Wednesday 27 January 2010

Burj Khalifa (formerly Burj Dubai)

The first real architectural news of the year which kept reaching our ears was the opening of the Burj Khalifa tower in Dubai, the worlds first 1/2 mile tower.
Designed and engineered by Skidmire Owens & Merrell. The tower was privately funded and can be seen 95kms away.

The tower itself comes up just half a mile short of Frank Lloyld Wrights 1 mile high tower vision Illinois skyscraper to be the focal point of Broadacre City, crazy but wonderful piece of tower design, never realised. The unfortunate and indeed obvious design matter in Burj Khalifa tower is that architecture really became a secondary factor, this tower is hugely engineering led. No right angles are seen, curves convex in and then out lead the way. Design to deflect wind away from the structure. A wonderful feet of enginering and one which has implemented the tallest tower in the world to date. I wonder now the tower is built and the bar has been raised, can architecture take over the baton and deliver a tower of this scale.
It also remains to be seen if an emblem of this scale is again to be required, all this tower seems to act as is a trophy, unfortunately one which only illustrates Dubai's current state of financial affairs.

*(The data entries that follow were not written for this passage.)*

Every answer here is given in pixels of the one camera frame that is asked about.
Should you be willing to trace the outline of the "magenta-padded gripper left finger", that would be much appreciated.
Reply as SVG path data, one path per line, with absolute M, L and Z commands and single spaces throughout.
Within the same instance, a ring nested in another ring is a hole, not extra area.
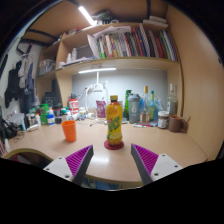
M 67 157 L 58 157 L 44 170 L 80 186 L 93 157 L 93 146 L 84 147 Z

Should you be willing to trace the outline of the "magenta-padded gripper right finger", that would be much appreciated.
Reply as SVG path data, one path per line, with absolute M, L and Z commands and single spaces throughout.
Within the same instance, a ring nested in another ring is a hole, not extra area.
M 182 166 L 167 154 L 158 155 L 136 144 L 131 145 L 131 155 L 143 185 L 148 185 L 182 169 Z

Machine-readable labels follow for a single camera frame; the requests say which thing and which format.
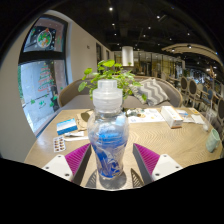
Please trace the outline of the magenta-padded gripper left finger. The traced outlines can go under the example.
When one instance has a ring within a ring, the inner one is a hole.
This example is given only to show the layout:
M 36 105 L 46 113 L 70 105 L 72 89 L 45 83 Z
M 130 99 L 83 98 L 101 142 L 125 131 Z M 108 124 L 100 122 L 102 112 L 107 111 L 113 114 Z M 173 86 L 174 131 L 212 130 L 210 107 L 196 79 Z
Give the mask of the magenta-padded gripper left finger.
M 91 145 L 83 145 L 67 155 L 57 155 L 43 170 L 80 185 L 91 156 Z

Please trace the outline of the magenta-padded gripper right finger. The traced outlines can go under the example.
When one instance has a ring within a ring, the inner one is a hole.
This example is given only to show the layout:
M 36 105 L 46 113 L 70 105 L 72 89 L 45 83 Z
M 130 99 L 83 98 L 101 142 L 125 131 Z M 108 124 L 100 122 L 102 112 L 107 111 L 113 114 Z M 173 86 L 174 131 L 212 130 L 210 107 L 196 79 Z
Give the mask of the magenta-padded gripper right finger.
M 152 183 L 182 169 L 182 166 L 168 154 L 159 155 L 136 143 L 133 144 L 133 154 L 145 184 Z

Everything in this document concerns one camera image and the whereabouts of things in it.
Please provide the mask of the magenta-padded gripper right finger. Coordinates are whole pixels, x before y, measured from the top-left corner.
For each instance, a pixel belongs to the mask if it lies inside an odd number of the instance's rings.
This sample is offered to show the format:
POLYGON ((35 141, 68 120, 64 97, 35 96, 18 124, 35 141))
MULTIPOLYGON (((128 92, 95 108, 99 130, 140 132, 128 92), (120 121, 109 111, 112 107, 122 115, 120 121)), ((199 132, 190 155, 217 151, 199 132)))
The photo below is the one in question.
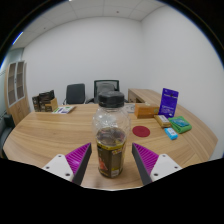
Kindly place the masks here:
POLYGON ((132 154, 144 185, 181 170, 167 154, 158 155, 137 143, 132 144, 132 154))

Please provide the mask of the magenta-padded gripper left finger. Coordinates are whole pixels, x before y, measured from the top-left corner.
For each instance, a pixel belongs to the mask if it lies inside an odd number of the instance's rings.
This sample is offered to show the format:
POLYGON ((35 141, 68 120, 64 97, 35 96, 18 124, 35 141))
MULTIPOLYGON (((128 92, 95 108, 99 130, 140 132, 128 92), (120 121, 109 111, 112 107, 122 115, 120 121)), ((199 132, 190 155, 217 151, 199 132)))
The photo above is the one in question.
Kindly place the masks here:
POLYGON ((57 154, 43 167, 43 170, 80 185, 91 153, 91 144, 87 143, 67 155, 57 154))

some tower facts via S.O.M
Completion Year: 2010 Site Area: 104,210 m2 Project Area: 464,515 m2 Building Height: 828 m



Mile High Illinois facts:
Frank Lloyd Wright

1956
Frank Lloyd Wright intended his Mile High Illinois skyscraper to be the focal point of Broadacre City, the theoretical city, he began planning in the 1920s. Because the Broadacre project was an exploration of horizontal space, a one-mile-high skyscraper might at first seem out of place—but by the 1950s Wright had decided that some cities were “incorrigible,” and that even Broadacre City could use a tall building as a cultural and social hub. The foundation of Wright’s building was a massive column, shaped like an inverted tripod, sunk deeply into the ground. This supported a slender, tapering tower with cantilevered floors. In keeping with his belief that architecture ought to be organic, Wright likened this system to a tree trunk with branches. He planned to use gold-tinted metal on the facade to highlight angular surfaces along balconies and parapets and specified Plexiglas for window glazing. Inside the building, mechanical systems were to be housed inside hollow cantilevered beams. To reach the building’s upper floors, Wright proposed atomic-powered elevators that could carry 100 people.